# Grinding Coffee question



## waxor (Oct 8, 2013)

Hi all.

I never really drink coffee, infact I am completely clueless when it comes to coffee/tea.

I want to start trying out this bulletproof coffee so I have a few questions.

It recommends grinding organic beans.

I am just curious about this method in general.

I did a bit of research and all I could find is that you need to grind the beans in a grinder that uses some type of filter that you need to buy and replace?

Is there no easier way to do it, such as just grind some beans in a grinder/blender then put into a cup, and add hot water?

If so can anyone recommend a cheap grinder and some decent beans to get?

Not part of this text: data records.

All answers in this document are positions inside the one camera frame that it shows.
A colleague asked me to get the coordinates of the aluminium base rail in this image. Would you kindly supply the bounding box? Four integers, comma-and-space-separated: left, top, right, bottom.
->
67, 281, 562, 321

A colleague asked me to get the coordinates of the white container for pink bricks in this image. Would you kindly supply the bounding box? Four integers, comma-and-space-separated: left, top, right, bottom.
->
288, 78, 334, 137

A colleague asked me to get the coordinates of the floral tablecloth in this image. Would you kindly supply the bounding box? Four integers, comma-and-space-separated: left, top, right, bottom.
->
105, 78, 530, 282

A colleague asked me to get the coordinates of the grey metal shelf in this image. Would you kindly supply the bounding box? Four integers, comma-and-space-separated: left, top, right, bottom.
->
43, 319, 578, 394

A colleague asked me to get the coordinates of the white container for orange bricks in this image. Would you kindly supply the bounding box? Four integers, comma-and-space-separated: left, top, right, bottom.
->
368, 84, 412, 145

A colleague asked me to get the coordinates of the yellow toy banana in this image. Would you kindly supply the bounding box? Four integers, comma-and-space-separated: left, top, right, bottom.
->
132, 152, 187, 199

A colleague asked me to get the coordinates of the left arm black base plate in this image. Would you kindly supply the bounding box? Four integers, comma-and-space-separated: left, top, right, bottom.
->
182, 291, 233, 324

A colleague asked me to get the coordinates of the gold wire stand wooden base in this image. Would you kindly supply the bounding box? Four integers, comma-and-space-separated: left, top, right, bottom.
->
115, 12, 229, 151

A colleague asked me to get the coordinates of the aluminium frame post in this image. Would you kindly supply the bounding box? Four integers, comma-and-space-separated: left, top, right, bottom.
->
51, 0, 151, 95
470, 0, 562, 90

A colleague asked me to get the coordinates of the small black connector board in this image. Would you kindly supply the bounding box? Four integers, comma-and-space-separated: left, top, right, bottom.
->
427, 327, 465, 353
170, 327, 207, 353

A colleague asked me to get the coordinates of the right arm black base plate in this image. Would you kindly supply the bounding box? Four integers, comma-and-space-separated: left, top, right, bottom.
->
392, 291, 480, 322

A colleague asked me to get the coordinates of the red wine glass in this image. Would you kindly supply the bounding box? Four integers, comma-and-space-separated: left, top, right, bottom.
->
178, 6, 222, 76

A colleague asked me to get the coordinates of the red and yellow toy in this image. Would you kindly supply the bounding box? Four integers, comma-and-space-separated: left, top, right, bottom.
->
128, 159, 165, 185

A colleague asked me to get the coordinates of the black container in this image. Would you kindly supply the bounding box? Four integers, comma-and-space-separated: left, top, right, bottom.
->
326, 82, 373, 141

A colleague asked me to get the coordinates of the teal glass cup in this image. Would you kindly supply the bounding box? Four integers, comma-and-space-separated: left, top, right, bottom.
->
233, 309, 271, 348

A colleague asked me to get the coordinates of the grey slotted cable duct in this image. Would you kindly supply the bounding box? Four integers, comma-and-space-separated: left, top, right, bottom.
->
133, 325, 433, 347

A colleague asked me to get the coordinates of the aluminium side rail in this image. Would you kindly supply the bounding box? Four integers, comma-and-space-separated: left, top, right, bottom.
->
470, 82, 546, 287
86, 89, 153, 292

And how many beans would be enough for 1 strong cup?


----------



## coffeechap (Apr 5, 2012)

and so your coffee journey begins....

not sure what you mean by bulletproof coffee is that a brand?

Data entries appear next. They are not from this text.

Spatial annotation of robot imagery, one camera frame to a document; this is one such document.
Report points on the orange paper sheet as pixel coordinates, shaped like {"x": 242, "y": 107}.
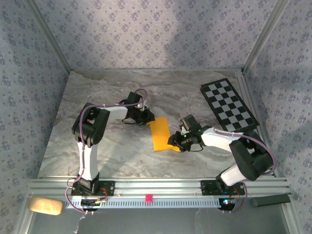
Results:
{"x": 159, "y": 134}

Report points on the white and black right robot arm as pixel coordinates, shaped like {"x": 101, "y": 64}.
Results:
{"x": 217, "y": 140}

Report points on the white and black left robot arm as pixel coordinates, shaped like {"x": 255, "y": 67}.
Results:
{"x": 89, "y": 165}

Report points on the black and grey checkerboard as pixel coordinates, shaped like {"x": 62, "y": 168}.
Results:
{"x": 226, "y": 102}

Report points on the pink cube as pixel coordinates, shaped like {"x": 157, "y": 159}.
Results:
{"x": 149, "y": 198}

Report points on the dark flat bar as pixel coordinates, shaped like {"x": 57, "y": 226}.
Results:
{"x": 270, "y": 200}

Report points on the beige sponge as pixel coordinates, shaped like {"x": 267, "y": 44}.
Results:
{"x": 45, "y": 206}

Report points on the long aluminium mounting rail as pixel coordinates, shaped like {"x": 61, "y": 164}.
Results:
{"x": 158, "y": 186}

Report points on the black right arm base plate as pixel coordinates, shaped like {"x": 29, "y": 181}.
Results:
{"x": 207, "y": 187}

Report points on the aluminium side rail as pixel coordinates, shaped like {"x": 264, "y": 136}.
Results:
{"x": 245, "y": 92}

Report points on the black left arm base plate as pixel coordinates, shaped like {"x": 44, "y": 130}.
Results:
{"x": 107, "y": 187}

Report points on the aluminium frame post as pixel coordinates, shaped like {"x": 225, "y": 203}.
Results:
{"x": 292, "y": 219}
{"x": 22, "y": 224}
{"x": 52, "y": 39}
{"x": 263, "y": 36}

essentially to make coffee from the simplest method, is to use a caffetiere or aeropress, you will of course need either item and a grinder and some beans.

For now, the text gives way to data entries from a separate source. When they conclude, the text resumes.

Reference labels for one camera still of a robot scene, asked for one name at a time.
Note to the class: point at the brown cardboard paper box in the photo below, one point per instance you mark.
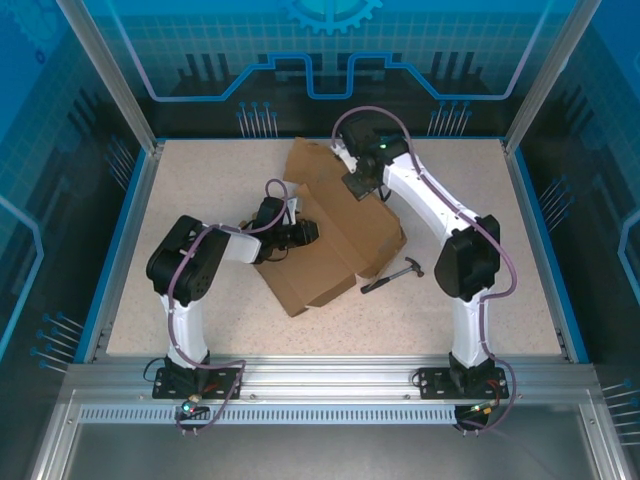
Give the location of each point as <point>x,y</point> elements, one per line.
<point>320,270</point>

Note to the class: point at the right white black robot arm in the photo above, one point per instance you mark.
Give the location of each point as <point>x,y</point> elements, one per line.
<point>467,325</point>

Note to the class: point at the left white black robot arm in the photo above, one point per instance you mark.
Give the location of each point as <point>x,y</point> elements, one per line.
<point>185,325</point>

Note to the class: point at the aluminium cross beam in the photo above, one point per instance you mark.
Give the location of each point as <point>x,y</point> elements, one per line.
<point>325,380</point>

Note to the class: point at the left aluminium side rail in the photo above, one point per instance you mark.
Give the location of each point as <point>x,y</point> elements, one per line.
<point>127,250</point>

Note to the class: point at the aluminium side rail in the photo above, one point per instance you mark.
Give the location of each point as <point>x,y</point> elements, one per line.
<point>535,250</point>
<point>127,250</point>

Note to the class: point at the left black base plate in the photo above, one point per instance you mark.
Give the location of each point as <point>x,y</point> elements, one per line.
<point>220,382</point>

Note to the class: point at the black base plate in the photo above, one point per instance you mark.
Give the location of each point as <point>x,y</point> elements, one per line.
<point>432,382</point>
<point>220,382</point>

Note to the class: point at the right aluminium side rail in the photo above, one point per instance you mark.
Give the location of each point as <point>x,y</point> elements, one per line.
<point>535,250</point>

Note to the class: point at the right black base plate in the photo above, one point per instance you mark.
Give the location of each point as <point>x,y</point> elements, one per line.
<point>432,382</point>

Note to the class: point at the right aluminium frame post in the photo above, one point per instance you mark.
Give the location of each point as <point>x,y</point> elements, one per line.
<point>550,75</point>

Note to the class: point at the aluminium frame post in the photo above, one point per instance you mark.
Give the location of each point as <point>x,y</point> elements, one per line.
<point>550,75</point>
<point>115,80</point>

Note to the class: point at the left aluminium frame post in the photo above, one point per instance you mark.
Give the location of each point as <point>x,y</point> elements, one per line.
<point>115,80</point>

grinder wise, it all depends on your budget and what expectations you have of the final drink, investing in a great grinder would mean that other brew methods would be acheivable in the future, e.g espresso, but gives us an idea of how much you have to spend and then we can point you in the right direction...


----------



## Mrboots2u (May 10, 2013)

Bulletproof coffee It's coffee made with butter


----------



## Neill (Jun 26, 2013)

Mrboots2u said:


> Bulletproof coffee It's coffee made with butter


Is that a thing?


----------



## Mrboots2u (May 10, 2013)

Neill said:


> Is that a thing?


Yep google it ....


----------



## urbanbumpkin (Jan 30, 2013)

I've had butter tea which is big with Tibetans. Which is basically yak butter and boiling water. I'm sure it's great to keep you alive in the mountain but not for me.

I was desperately trying to avoid "not my cup of tea" in that sentence. Maybe butter coffee might add a bit more flavour?


----------



## Neill (Jun 26, 2013)

This just doesn't do anything for me.


----------



## El carajillo (Mar 16, 2013)

YUKKK:bad:







:exit:Could be YAK


----------



## urbanbumpkin (Jan 30, 2013)

Neill said:


> This just doesn't do anything for me.


Looks so wrong doesn't it. I'm oooot!


----------



## coffeechap (Apr 5, 2012)

i know perhaps try it with peanut butter


----------



## Neill (Jun 26, 2013)

coffeechap said:


> i know perhaps try it with peanut butter


It's amazing what you can find on google.


----------



## coffeechap (Apr 5, 2012)

ha ha that is brilliant


----------



## urbanbumpkin (Jan 30, 2013)

Peanut butter tea.....Floaty fatty nutty goodness! I can't look at it anymore


----------



## Anthorn (Sep 14, 2013)

waxor said:


> Hi all.
> 
> I never really drink coffee, infact I am completely clueless when it comes to coffee/tea.
> 
> ...


If you want to try it before you lay your cash on the table for beans, grinder and brewing equipment, try a blend from the former Indochina which traditionally includes butter or margarine although these days it has largely disappeared. Both blends from Saigon Coffee Company include margarine and are pre-ground and strong. If you want to go the whole Vietnamese hog you'll need a Phin filter, a lot cheaper than a cafetiere, and some sweetened, whole milk, condensed milk, Ong Tho and Longevity Brand (pricey to buy online) or ASDA own brand. Here's a link: http://www.saigoncoffeecompany.com/#!ourrange/c1x4z


----------



## Java Jive (Sep 21, 2013)

Your cheapest option is buying a cafetiere from a supermarket (about £10-£15), or an Aeropress (about £20-£25) and a small hand grinder like the Hario Skerton or Porlux from one of the online coffee bean roasters (about £25-£40). The beans you buy are according to your taste but I did see a tweet to hasbean.co.uk the other day asking for a bulletproof bean recommendation but they took it to email to conclude.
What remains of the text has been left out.